*Directions for this task:* All lines with the word "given" in the material below are required.

______

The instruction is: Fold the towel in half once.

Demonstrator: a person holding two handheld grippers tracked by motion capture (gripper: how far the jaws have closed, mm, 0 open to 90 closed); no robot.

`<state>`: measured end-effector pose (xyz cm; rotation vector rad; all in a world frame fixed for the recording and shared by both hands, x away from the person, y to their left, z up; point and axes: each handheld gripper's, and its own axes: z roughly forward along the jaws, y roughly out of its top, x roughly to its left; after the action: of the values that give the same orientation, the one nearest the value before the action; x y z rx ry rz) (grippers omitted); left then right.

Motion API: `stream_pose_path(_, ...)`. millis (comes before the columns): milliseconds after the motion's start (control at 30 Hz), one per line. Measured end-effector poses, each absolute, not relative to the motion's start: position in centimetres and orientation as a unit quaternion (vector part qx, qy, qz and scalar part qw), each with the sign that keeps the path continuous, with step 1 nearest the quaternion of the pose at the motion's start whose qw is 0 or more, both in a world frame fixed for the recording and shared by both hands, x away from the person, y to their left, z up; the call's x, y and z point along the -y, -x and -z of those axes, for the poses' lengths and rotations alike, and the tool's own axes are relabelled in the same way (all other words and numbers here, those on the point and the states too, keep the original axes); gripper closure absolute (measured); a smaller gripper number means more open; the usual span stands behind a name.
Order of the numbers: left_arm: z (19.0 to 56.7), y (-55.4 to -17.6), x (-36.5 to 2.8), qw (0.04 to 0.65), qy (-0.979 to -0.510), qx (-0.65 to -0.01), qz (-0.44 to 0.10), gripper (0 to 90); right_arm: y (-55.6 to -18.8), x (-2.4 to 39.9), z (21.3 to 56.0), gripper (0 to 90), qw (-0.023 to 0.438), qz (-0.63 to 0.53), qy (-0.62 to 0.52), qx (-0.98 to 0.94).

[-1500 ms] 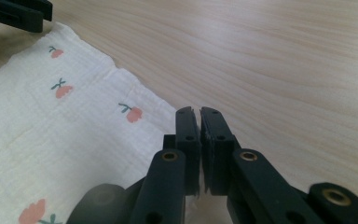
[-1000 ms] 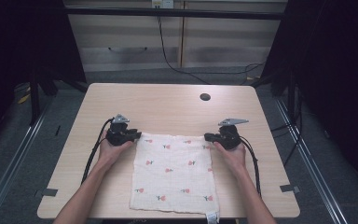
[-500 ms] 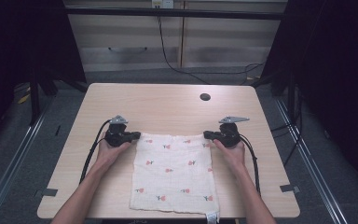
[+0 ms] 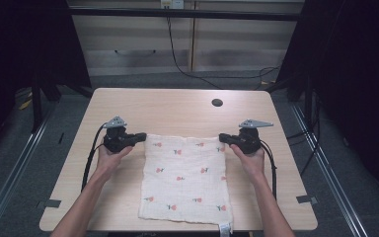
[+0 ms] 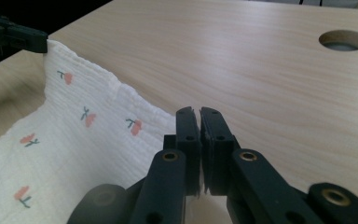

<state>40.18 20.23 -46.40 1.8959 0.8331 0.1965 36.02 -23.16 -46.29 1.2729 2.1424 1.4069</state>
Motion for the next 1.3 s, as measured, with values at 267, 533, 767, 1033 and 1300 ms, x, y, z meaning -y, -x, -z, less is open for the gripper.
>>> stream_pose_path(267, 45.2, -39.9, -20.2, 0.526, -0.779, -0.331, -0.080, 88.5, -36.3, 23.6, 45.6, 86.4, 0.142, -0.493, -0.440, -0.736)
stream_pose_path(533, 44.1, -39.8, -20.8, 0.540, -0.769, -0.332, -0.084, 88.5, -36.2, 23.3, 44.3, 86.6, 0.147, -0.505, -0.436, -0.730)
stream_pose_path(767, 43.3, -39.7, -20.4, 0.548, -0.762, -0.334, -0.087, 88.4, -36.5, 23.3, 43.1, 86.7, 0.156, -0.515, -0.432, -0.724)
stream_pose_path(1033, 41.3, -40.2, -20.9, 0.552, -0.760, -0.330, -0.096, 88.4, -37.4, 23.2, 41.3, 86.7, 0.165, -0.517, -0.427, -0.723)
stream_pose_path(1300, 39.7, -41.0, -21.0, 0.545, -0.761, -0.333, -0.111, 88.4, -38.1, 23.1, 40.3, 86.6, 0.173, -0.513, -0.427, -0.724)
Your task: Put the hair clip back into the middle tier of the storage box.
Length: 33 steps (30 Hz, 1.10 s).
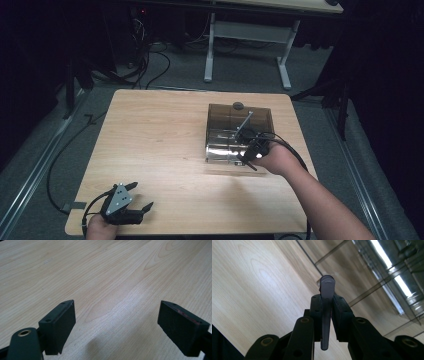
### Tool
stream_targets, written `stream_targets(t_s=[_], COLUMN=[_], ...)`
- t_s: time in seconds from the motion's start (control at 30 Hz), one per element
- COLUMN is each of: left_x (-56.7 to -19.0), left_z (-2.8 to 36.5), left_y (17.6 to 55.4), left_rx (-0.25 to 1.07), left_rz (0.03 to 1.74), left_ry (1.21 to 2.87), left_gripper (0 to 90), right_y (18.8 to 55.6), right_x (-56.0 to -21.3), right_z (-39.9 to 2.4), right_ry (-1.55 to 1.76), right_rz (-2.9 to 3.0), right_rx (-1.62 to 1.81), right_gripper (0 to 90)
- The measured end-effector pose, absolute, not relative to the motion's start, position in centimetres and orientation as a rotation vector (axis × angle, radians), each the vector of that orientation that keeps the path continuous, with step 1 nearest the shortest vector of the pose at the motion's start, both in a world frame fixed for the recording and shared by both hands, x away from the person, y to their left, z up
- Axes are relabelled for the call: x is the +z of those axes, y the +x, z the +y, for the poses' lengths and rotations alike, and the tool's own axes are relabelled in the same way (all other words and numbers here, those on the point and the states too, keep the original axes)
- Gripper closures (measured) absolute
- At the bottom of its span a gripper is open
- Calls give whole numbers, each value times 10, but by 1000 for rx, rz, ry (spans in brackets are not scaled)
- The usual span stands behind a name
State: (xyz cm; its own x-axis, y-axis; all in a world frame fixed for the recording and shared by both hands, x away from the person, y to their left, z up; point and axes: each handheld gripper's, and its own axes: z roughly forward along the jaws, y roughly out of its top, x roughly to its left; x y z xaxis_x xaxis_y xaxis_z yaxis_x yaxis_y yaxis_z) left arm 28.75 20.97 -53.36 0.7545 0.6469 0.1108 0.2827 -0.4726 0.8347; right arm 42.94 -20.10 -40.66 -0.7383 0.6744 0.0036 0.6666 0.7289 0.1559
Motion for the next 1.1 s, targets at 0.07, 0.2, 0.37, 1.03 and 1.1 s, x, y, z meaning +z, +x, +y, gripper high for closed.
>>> stream_targets(t_s=[0.07,0.2,0.37,1.03,1.1], left_x=[-534,-534,-534,-534,-534], left_z=[210,210,210,211,211], left_y=[287,287,288,287,287], left_rx=[526,522,520,526,525], left_rz=[700,700,699,701,701], left_ry=[2072,2075,2077,2064,2065], left_gripper=[151,151,151,151,151], right_y=[434,443,453,485,484], right_x=[-406,-407,-408,-434,-437], right_z=[-200,-196,-194,-192,-190], right_ry=[1120,1119,1131,1138,1174], right_rz=[2873,2873,2861,2848,2844], right_rx=[242,233,234,232,211], right_gripper=[794,794,794,793,793])
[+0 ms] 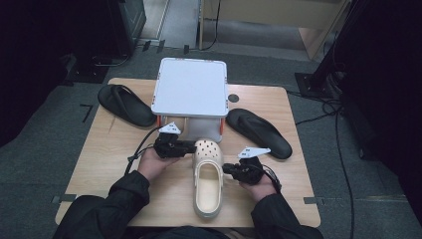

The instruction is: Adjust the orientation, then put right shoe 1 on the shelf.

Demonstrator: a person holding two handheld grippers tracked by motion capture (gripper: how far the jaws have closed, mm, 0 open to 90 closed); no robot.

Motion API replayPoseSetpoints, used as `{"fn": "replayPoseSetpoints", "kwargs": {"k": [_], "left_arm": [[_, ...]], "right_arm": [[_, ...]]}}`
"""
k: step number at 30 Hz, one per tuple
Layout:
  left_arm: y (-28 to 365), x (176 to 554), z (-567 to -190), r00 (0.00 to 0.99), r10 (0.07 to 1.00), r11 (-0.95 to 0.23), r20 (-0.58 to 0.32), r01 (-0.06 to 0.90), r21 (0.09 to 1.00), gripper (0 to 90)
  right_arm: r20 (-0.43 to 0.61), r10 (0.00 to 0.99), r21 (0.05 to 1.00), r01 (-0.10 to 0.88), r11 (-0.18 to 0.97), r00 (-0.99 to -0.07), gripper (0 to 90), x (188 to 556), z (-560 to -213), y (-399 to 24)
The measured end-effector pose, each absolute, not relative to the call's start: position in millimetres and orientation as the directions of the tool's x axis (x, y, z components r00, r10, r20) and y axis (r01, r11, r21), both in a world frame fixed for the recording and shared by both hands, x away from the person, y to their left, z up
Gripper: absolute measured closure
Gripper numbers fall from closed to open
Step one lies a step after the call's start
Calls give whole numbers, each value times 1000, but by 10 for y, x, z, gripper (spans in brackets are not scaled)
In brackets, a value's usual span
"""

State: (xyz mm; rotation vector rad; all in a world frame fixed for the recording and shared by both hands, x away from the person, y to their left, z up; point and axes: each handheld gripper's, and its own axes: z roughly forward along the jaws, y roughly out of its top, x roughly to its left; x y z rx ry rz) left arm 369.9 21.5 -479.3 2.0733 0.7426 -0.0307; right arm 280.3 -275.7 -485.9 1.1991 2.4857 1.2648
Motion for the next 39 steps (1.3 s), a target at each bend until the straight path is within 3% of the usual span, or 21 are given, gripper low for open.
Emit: {"fn": "replayPoseSetpoints", "kwargs": {"k": [7, 14, 24, 39], "left_arm": [[303, 3699, -4640, 817, 484, -384, -312, 519, 763, 647], [414, 3663, -4433, 820, 470, -375, -326, 520, 768, 606], [553, 3631, -4213, 829, 463, -378, -314, 505, 776, 561], [761, 3688, -3888, 825, 485, -339, -290, 482, 808, 541]], "right_arm": [[243, 706, 785, 563, 260, -665, 687, 2830, -4690, -2883], [259, 649, 837, 502, 220, -716, 561, 2764, -4444, -2751], [230, 605, 804, 499, 323, -763, 443, 2762, -4562, -2431], [137, 632, 819, 446, 361, -763, 532, 2773, -4629, -2396]]}}
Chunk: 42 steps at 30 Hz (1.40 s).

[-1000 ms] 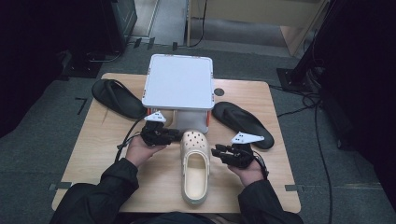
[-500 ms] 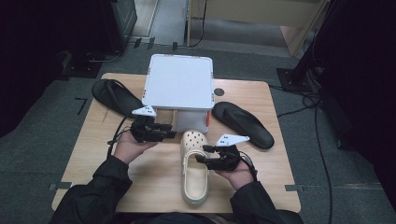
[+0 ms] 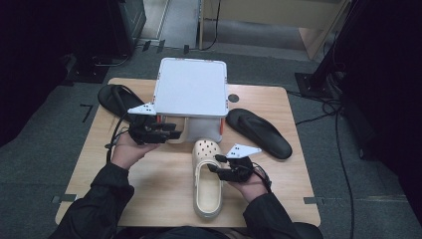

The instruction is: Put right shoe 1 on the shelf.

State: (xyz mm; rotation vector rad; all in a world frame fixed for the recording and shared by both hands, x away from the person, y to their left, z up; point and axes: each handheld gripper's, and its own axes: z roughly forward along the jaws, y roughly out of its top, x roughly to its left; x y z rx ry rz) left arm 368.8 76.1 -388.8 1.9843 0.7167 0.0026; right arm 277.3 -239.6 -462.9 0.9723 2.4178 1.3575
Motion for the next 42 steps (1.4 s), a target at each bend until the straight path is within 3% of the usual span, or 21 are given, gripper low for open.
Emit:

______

*Completed task:*
Motion for the next 39 steps (1.3 s), a target at each bend until the straight path is within 3% of the usual span, or 21 are given, gripper low for open.
Motion for the next 42 steps (1.4 s), a target at each bend until the straight path is within 3% of the usual span, or 21 are given, gripper low for open.

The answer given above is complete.